Adequate assistance of counsel is measured by a standard of "'reasonable competence.'" State v. Jack, 144 N.J. 240, 248 (1996) (quoting Fritz, supra, 105 N.J. at 53). Therefore, judicial scrutiny requires great deference because the standard does not demand "the best of attorneys," but rather requires attorneys be "[not] so ineffective as to make the idea of a fair trial meaningless." State v. Davis, 116 N.J. 341, 351 (1989). [Id. at 545-46 (second alteration in original).]
We focus first on defendant's Point I argument that he received ineffective assistance because counsel did not object to the municipal court judge's decision not to permit the motion to suppress to be heard prior to the evidence. Rule 7:5-2(b) provides in pertinent part that "[a]ll motions to suppress shall be heard before the start of trial." The decision by the municipal court judge was based upon what the prosecutor referred to as southern New Jersey practice, that arguing a motion to suppress need not require a separate date or time and could be dealt with after hearing the witnesses. Whether heard as a motion prior to the start of trial or, as here, as a motion to dismiss after the State presented its case, the result would have been the same. Indeed, defendant concedes that trial counsel filed a motion to suppress based on the validity of the stop. As we pointed out in the direct appeal, substantively the stop was constitutionally valid. Under the circumstances, counsel's performance was not deficient nor did it prejudice the defense.
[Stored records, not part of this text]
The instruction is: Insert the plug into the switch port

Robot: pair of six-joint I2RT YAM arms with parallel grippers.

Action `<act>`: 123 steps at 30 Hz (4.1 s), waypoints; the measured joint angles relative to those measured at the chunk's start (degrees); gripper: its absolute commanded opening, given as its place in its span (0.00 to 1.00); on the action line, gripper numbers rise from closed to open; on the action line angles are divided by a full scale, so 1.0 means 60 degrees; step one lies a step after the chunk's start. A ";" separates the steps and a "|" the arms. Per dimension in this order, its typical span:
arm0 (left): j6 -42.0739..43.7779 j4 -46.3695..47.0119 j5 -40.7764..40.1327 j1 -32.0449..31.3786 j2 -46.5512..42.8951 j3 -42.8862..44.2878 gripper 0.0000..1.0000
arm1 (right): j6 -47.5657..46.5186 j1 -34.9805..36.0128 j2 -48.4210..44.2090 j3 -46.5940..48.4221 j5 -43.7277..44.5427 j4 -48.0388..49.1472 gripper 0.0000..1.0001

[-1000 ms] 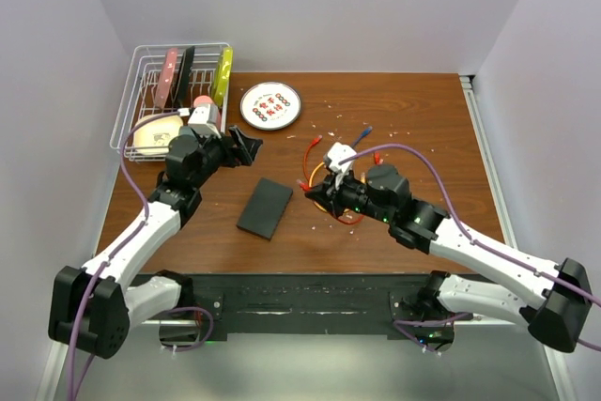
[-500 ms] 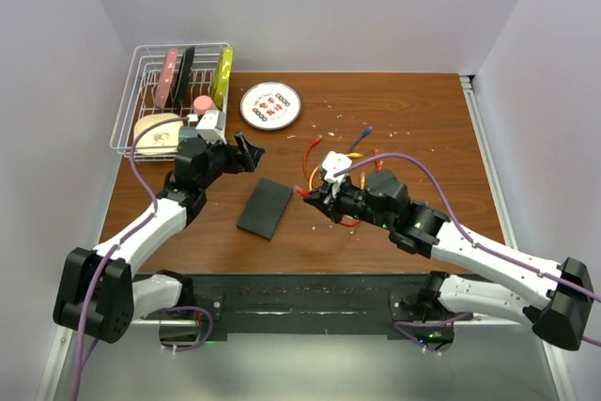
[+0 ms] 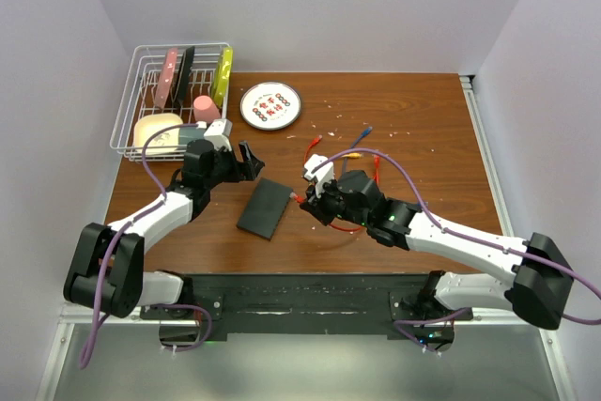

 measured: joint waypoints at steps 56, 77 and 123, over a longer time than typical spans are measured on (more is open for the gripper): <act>-0.1115 0.1738 0.2131 0.0820 0.0987 -0.2375 0.58 | 0.2007 0.1235 0.4929 0.0721 0.1169 0.0630 0.00; -0.1144 0.2193 0.2448 0.0827 0.1319 -0.2375 0.56 | 0.2040 0.1402 0.5140 0.0973 0.1395 0.0634 0.00; -0.1169 0.2856 0.2991 0.0903 0.1927 -0.2375 0.43 | 0.2335 0.2044 0.5268 0.0867 0.2390 0.1191 0.00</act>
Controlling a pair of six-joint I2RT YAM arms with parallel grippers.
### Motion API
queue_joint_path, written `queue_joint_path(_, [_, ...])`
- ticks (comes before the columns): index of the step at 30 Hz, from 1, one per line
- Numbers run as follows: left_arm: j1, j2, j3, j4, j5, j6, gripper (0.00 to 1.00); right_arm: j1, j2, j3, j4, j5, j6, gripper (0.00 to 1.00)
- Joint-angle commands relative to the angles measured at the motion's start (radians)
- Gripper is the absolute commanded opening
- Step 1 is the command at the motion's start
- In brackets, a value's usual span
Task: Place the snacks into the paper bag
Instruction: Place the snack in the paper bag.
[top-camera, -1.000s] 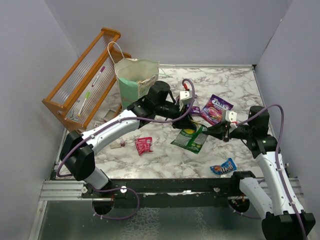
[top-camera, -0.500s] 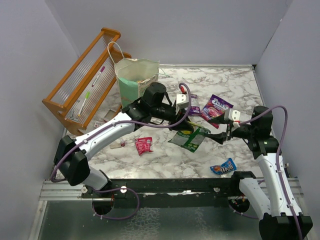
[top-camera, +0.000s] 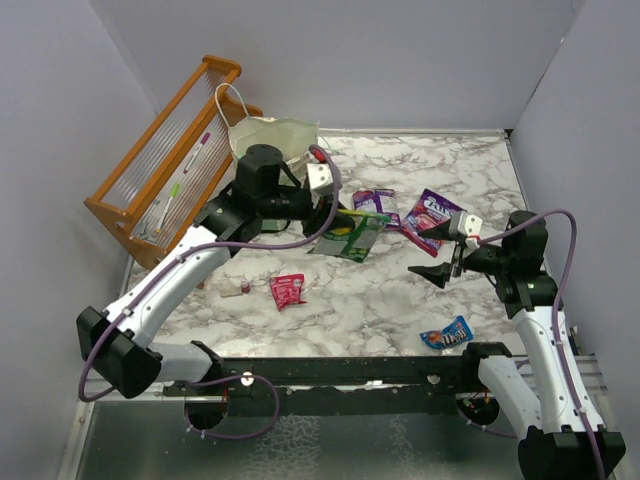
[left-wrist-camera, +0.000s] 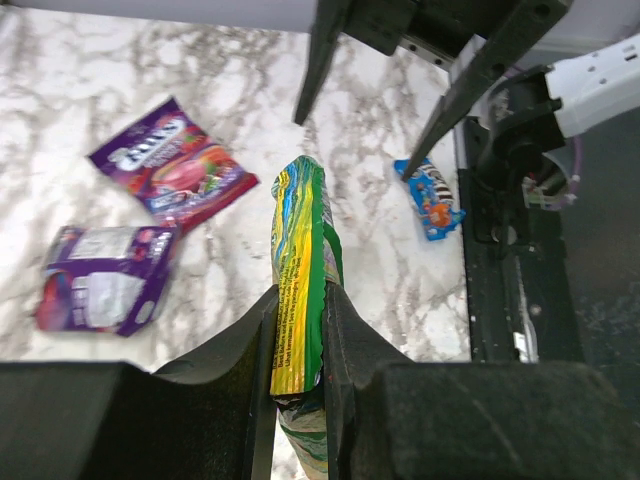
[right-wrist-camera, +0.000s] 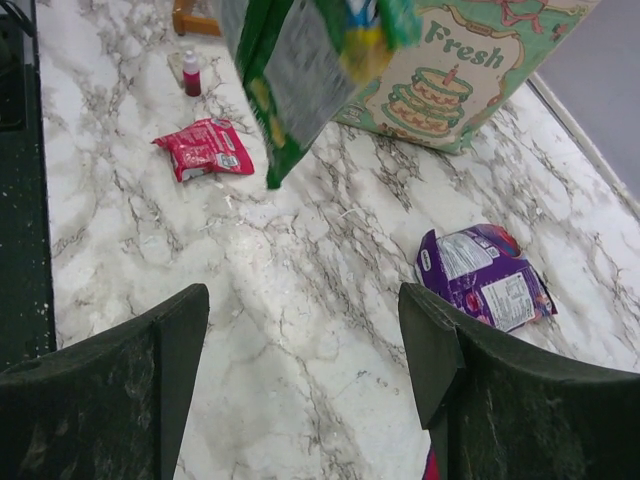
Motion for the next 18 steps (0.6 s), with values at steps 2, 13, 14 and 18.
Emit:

Equally unavailing are defendant's Points II, III, IV, and V arguments. Defendant asserts that counsel's failure to investigate and use defendant's prospective witnesses represented ineffective assistance of counsel. Similarly, he claims that counsel's failure to call defendant or advise him concerning his right to testify and his failure to use defendant's medical records and expert represented ineffective assistance of counsel. Judge Geiger found, contrary to defendant's testimony, that trial counsel discussed with defendant the use of the various witnesses, defendant's testimony, and medical records several times, and made strategic decisions with defendant's approval. His credibility findings are entitled to our deference. State v. Locurto, 157 N.J. 463, 474-75 (1999). It would, therefore, be improper for us to engage in any independent assessment of defendant's and counsel's credibility. Ibid. Beyond that, Judge Geiger's findings could reasonably have been reached on sufficient credible evidence present in the record. State v. Johnson, 42 N.J. 146, 162 (1964). We affirm substantially for the reasons outlined by Judge Geiger in his comprehensive bench opinion of June 22, 2007. We perceive no sound basis to disturb the result reached.